* WORK INSTRUCTION *
Can the data below be set down again exactly, line for line?

* RECORDS TO PROCESS *
-- Opening Marker --

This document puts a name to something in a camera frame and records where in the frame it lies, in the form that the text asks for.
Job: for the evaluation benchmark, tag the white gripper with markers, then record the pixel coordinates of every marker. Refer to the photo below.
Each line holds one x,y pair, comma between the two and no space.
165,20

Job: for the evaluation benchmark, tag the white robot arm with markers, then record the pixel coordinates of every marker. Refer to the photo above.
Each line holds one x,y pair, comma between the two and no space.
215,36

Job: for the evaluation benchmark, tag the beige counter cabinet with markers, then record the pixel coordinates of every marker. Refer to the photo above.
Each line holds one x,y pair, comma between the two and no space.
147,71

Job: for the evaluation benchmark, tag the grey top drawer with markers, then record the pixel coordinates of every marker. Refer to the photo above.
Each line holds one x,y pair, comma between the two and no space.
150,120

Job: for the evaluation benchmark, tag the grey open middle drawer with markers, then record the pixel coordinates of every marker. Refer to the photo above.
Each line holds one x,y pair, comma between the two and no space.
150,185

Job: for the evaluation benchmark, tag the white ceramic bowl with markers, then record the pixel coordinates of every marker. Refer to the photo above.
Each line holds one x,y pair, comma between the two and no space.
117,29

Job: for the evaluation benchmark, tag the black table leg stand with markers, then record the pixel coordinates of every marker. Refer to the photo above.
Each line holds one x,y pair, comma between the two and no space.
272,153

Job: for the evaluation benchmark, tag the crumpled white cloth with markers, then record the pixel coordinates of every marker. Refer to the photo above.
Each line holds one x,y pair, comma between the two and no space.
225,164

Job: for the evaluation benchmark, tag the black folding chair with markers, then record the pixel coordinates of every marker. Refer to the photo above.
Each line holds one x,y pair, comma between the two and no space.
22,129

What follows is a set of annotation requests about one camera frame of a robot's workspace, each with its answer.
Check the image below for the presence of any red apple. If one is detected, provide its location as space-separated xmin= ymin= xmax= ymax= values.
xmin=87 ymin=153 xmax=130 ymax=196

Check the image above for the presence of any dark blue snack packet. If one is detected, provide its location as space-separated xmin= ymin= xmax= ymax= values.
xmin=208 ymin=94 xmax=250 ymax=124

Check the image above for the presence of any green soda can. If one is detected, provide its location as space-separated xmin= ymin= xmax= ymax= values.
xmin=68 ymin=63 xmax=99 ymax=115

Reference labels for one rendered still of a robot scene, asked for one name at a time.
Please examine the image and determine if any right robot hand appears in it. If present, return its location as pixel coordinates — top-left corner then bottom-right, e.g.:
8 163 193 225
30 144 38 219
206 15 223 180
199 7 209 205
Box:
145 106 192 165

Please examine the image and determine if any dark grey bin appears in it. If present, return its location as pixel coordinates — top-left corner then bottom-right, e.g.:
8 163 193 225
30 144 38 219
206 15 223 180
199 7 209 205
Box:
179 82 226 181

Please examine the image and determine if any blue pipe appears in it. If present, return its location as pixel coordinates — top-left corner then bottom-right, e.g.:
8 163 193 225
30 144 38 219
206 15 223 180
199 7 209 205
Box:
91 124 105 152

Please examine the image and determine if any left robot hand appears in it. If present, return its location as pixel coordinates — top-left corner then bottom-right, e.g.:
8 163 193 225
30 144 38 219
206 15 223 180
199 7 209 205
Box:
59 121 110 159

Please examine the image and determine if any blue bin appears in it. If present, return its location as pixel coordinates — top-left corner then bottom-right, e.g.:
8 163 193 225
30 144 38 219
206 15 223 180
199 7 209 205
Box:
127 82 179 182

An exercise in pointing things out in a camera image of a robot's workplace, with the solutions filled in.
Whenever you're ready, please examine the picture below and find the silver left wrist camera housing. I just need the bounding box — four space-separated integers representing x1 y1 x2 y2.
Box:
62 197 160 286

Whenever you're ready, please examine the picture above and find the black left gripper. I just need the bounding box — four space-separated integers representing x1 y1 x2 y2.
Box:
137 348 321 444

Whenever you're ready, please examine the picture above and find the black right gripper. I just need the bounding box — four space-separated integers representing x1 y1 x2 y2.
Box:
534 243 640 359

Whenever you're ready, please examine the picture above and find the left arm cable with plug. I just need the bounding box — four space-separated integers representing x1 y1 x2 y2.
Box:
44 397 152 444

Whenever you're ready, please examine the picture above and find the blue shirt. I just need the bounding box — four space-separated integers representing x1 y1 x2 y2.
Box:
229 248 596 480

-- Closing Marker --

* RESPONSE TO THIS TASK *
This document puts a name to something in a camera frame and records where in the frame it lies, in the form that the text asks for.
Job: for the evaluation benchmark, tag the white gripper with markers, then record the pixel coordinates of every marker. Refer to the photo below.
Each line holds one x,y pair, comma between the two and no space.
165,20

Job: for the evaluation benchmark, tag the white robot arm with markers, then record the pixel coordinates of every marker. Refer to the photo above.
Each line holds one x,y pair, comma between the two and no space.
215,36

Job: for the evaluation benchmark, tag the beige counter cabinet with markers, then record the pixel coordinates of every marker. Refer to the photo above.
Each line holds one x,y pair, comma between the two and no space.
147,71

Job: for the evaluation benchmark, tag the grey top drawer with markers, then record the pixel coordinates of every marker. Refer to the photo above.
Each line holds one x,y pair, comma between the two and no space.
150,120

Job: for the evaluation benchmark, tag the grey open middle drawer with markers, then record the pixel coordinates of every marker. Refer to the photo above.
Each line holds one x,y pair, comma between the two and no space.
150,185

Job: for the evaluation benchmark, tag the white ceramic bowl with markers, then record the pixel coordinates of every marker. Refer to the photo above.
Each line holds one x,y pair, comma between the two and no space.
117,29

Job: for the evaluation benchmark, tag the black table leg stand with markers, then record the pixel coordinates of every marker. Refer to the photo above.
Each line holds one x,y pair, comma between the two and no space.
272,153

Job: for the evaluation benchmark, tag the crumpled white cloth with markers, then record the pixel coordinates of every marker. Refer to the photo above.
Each line holds one x,y pair, comma between the two and no space.
225,164

Job: for the evaluation benchmark, tag the black folding chair with markers, then record the pixel coordinates of every marker. Refer to the photo above.
Each line holds one x,y pair, comma between the two and no space.
22,129

What follows is a set of annotation requests about one camera frame of a robot's workspace, each with its answer.
Check the image below for the presence of any red apple. If one is detected, provide its location as space-separated xmin= ymin= xmax= ymax= values.
xmin=87 ymin=153 xmax=130 ymax=196

Check the image above for the presence of any dark blue snack packet. If one is detected, provide its location as space-separated xmin= ymin= xmax= ymax= values.
xmin=208 ymin=94 xmax=250 ymax=124

Check the image above for the presence of any green soda can. If one is detected, provide its location as space-separated xmin= ymin= xmax= ymax= values.
xmin=68 ymin=63 xmax=99 ymax=115

Reference labels for one rendered still of a robot scene, asked for one name at a time.
Please examine the image and determine if any right robot hand appears in it. If present, return its location as pixel coordinates — top-left corner then bottom-right, e.g.:
8 163 193 225
30 144 38 219
206 15 223 180
199 7 209 205
Box:
145 106 192 165

Please examine the image and determine if any dark grey bin appears in it. If present, return its location as pixel coordinates — top-left corner then bottom-right, e.g.:
8 163 193 225
30 144 38 219
206 15 223 180
199 7 209 205
Box:
179 82 226 181

Please examine the image and determine if any blue pipe appears in it. If present, return its location as pixel coordinates — top-left corner then bottom-right, e.g.:
8 163 193 225
30 144 38 219
206 15 223 180
199 7 209 205
Box:
91 124 105 152

Please examine the image and determine if any left robot hand appears in it. If present, return its location as pixel coordinates — top-left corner then bottom-right, e.g.:
8 163 193 225
30 144 38 219
206 15 223 180
199 7 209 205
Box:
59 121 110 159

Please examine the image and determine if any blue bin appears in it. If present, return its location as pixel coordinates — top-left corner then bottom-right, e.g.:
8 163 193 225
30 144 38 219
206 15 223 180
199 7 209 205
Box:
127 82 179 182

An exercise in pointing things out in a camera image of a robot's workplace, with the solutions filled in.
Whenever you're ready, please examine the picture below and find the silver left wrist camera housing. I just need the bounding box — four space-separated integers representing x1 y1 x2 y2.
Box:
62 197 160 286

Whenever you're ready, please examine the picture above and find the black left gripper. I just need the bounding box — four space-separated integers representing x1 y1 x2 y2.
Box:
137 348 321 444

Whenever you're ready, please examine the picture above and find the black right gripper. I just need the bounding box — four space-separated integers representing x1 y1 x2 y2.
Box:
534 243 640 359

Whenever you're ready, please examine the picture above and find the left arm cable with plug. I just need the bounding box — four space-separated integers representing x1 y1 x2 y2.
Box:
44 397 152 444

Whenever you're ready, please examine the picture above and find the blue shirt. I just need the bounding box — four space-separated integers representing x1 y1 x2 y2.
Box:
229 248 596 480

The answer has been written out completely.